Я села рядом. Взяла его руку. Левую, живую. Папа посмотрел на меня. И из того, перекошенного глаза, медленно потекла слеза.

– Пап, – сказала я. – Я пришла.

Он замычал. Что-то хотел сказать и не мог.

– Пап, молчи. Не надо. Я всё знаю. Я тебя всё равно люблю. Ты же мой папа.

Он сжал мою руку. Слабо, как ребёнок.

Я просидела с ним до ночи. Кормила с ложки кашей. Вытирала подбородок. Жанна так и не пришла. Медсестра сказала, она была утром, привезла бельё и уехала.

Папа ушел через четыре дня. Я была рядом. Держала его руку до конца. Он даже чуть-чуть сжал мою, в самый последний раз. Как будто сказал: прости.

Я простила. Мёртвых прощать легче, чем живых. Это не я придумала.

На прощании Жанна стояла в чёрном. Плакала. Говорила всем, какой хороший человек был Николай Степанович.

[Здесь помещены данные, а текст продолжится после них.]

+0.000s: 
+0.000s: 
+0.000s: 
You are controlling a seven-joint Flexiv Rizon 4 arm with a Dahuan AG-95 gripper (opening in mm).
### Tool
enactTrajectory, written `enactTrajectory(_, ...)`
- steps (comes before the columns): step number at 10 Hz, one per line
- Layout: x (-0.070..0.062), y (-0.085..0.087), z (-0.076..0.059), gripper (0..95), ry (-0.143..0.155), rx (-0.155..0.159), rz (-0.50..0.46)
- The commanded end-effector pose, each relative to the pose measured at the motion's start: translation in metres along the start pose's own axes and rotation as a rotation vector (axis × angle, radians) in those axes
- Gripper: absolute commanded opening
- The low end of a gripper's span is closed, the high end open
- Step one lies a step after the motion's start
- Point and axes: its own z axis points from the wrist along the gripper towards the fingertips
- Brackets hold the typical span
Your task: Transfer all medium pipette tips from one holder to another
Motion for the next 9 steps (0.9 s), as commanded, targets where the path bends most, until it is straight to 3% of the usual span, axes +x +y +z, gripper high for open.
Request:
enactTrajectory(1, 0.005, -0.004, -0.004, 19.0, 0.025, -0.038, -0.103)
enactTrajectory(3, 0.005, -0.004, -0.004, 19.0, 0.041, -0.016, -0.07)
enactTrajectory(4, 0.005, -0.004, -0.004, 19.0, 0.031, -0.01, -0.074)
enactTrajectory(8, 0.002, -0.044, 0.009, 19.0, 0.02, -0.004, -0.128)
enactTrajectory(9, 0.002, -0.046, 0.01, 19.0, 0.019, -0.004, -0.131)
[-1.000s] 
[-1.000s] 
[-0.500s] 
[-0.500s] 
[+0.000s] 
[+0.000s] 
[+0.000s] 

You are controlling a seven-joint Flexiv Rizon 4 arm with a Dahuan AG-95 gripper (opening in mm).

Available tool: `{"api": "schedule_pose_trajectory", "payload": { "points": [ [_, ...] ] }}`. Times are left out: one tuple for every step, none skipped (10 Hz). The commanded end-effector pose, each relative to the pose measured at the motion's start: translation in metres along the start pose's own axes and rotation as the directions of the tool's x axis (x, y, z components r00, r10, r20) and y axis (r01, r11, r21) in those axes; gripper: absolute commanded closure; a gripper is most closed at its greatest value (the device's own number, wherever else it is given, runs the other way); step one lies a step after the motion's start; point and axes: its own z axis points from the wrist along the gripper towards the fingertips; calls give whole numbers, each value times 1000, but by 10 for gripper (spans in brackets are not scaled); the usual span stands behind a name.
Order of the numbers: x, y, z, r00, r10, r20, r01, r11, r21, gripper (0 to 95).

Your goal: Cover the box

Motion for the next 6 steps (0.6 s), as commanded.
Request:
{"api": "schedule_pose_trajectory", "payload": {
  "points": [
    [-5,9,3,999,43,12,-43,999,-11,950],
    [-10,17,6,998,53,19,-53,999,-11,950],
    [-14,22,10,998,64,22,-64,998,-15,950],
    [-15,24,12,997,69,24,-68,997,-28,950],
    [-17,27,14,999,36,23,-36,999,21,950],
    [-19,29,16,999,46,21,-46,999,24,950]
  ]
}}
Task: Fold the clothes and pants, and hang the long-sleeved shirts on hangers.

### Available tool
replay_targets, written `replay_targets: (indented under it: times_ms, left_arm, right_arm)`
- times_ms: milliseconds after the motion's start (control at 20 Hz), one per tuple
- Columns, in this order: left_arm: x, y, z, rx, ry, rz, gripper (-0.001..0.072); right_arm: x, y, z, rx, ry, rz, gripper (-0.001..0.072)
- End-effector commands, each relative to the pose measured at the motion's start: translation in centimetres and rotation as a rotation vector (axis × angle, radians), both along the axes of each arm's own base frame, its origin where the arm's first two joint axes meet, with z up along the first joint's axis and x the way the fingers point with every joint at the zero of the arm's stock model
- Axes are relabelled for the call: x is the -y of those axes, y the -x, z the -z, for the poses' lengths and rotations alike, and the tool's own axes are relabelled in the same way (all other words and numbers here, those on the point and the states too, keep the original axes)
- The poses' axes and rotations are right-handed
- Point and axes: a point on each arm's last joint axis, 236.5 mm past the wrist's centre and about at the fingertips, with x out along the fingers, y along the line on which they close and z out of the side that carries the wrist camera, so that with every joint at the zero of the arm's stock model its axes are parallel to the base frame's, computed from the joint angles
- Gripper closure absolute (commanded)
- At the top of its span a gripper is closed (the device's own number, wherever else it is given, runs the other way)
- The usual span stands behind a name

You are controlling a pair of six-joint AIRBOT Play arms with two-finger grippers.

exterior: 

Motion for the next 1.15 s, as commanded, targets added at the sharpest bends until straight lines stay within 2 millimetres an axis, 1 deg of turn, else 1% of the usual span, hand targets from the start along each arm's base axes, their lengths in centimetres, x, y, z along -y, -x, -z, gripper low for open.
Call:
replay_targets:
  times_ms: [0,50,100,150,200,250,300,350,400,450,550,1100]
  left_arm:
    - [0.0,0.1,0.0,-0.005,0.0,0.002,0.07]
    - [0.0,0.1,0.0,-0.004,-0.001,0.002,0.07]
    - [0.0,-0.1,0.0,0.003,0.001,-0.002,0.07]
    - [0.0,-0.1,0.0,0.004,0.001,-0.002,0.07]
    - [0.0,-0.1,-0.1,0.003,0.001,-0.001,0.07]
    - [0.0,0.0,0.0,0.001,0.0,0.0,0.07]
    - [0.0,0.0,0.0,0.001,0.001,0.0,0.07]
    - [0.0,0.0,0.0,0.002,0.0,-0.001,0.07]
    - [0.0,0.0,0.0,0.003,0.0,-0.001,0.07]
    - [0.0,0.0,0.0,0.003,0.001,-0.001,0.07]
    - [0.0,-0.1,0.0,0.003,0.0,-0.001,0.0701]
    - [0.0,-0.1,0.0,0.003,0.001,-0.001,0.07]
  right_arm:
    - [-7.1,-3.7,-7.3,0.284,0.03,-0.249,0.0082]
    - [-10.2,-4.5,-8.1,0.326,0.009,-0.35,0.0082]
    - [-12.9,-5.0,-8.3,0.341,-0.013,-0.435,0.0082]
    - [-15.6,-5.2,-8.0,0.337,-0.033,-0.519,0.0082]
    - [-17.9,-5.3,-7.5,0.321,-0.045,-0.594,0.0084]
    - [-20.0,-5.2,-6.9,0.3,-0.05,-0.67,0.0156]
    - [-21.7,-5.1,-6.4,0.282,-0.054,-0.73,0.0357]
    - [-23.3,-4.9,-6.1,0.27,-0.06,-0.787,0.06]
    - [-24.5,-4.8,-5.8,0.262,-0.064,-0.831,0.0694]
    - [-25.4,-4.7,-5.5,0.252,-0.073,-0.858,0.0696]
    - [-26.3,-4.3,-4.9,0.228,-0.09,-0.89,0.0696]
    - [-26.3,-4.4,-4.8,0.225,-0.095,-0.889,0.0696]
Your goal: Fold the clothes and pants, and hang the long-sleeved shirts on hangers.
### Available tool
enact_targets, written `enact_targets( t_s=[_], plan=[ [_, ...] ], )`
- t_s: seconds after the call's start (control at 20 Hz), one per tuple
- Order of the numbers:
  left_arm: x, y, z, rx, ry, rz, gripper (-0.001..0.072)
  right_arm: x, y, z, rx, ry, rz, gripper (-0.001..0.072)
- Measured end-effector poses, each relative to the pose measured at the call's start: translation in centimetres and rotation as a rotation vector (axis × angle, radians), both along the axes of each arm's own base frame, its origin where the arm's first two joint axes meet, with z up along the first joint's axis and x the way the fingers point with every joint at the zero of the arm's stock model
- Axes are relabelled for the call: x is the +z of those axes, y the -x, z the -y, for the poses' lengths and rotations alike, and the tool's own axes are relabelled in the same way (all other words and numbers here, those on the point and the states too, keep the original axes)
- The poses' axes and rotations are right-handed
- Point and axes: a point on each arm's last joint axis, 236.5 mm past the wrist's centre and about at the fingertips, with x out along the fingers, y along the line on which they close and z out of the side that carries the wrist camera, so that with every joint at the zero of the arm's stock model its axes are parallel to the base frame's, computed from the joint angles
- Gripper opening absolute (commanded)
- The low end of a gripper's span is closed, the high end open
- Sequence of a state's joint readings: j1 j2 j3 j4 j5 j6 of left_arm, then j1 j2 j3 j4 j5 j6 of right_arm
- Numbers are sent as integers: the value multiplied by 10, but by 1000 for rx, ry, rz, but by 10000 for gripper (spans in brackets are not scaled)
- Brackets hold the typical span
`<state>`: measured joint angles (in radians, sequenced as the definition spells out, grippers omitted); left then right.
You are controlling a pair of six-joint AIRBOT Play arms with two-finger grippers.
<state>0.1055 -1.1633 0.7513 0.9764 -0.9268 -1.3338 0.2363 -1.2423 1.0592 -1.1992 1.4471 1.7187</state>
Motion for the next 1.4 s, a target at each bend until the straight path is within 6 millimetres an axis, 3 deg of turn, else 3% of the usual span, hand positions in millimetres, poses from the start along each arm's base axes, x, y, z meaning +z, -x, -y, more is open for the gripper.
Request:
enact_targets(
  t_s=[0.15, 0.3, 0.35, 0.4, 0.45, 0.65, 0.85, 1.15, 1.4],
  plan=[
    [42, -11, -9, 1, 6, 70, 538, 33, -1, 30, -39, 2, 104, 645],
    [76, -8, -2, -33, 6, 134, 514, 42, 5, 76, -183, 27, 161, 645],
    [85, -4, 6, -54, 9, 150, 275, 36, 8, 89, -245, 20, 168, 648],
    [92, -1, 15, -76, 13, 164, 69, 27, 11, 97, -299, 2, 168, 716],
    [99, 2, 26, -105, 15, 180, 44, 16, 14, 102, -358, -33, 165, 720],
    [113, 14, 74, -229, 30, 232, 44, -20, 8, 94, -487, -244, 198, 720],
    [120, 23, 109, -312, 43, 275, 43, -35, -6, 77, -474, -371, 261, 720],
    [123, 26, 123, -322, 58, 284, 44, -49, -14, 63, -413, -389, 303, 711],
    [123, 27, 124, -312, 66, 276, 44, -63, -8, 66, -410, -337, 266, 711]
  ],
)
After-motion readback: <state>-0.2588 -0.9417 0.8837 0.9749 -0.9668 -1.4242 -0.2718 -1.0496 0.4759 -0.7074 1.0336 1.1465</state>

Папу мы положили рядом с мамой, Это было мое решение

Жанна получила квартиру. Всю. И дачу. И машину папину.

Мне досталось от папы то, что Жанна не взяла. Коробка с маминой подписью — «Галины Андреевны». И внутри, на самом дне, письмо, которое Жанна, видимо, не заметила. Или заметила, но не поняла, что это.

Письмо мама написала мне за неделю до ее конца. Папа его сохранил. Спрятал в коробке. Единственное, что он спас от Жанны.

Я развернула дрожащими руками.

– Верочка, девочка моя. Если ты читаешь это, значит, меня уже нет. Береги папу. Он сильный только со мной. Один потеряется. Прости ему, если наделает глупостей. Он хороший, он просто слабый. А ты у меня сильная. Ты справишься. Я тебя очень люблю. Мама.

Я читала и плакала. Мама всё знала. Мама предупреждала. Мама уходила и думала не о себе, а о папе. И обо мне. Просила простить его за глупости, которых он ещё не сделал.

Мамочка. Как же ты меня знала.

Прошло три года.

Я живу. Работаю. Артём пошёл в пятый класс. Миша у меня всё тот же, молчаливый и верный. Мы ездим летом к морю. Картошку копаем у Мишиной мамы на даче.

На старый тополь я больше не смотрю. В тот двор не захожу. Там теперь чужая квартира, чужая жизнь. Жанна поселилась там. Мне рассказали знакомые.

Я навещаю родителей. Приношу пионы, мама их любила. Стою, молчу, слушаю ветер.

Иногда говорю с ними.

– Мам, я его простила. Не сразу, но простила. Ты же просила. Он был слабый, а она сильная. Так бывает.

Мама молчит. Но мне кажется, она кивает.

А ещё иногда я думаю: может, папа был не слабый, а просто очень боялся быть один. И я бы, может, на его месте тоже так боялась, что подписала бы что угодно, только чтоб рядом кто-то дышал по ночам.

Не знаю.

Я выросла в той квартире. Там остался запах маминых пирогов, мой детский рост карандашом на дверном косяке, моё свадебное платье в шкафу. Всё чужое теперь.

Зато у меня есть письмо. «Ты у меня сильная. Ты справишься».

Я справилась, мам.

Только иногда, когда мимо едет троллейбус в ту сторону, где старый тополь, у меня что-то переворачивается внутри. И я отворачиваюсь к окну, чтобы Артём не видел.

А как бы поступили вы на месте Веры? Простили бы отца, который после смерти мамы отдал чужой женщине квартиру? Или вычеркнули бы его навсегда? И кто, по-вашему, больше виноват: сломленный старик, который боялся остаться один, или женщина, которая этим страхом воспользовалась?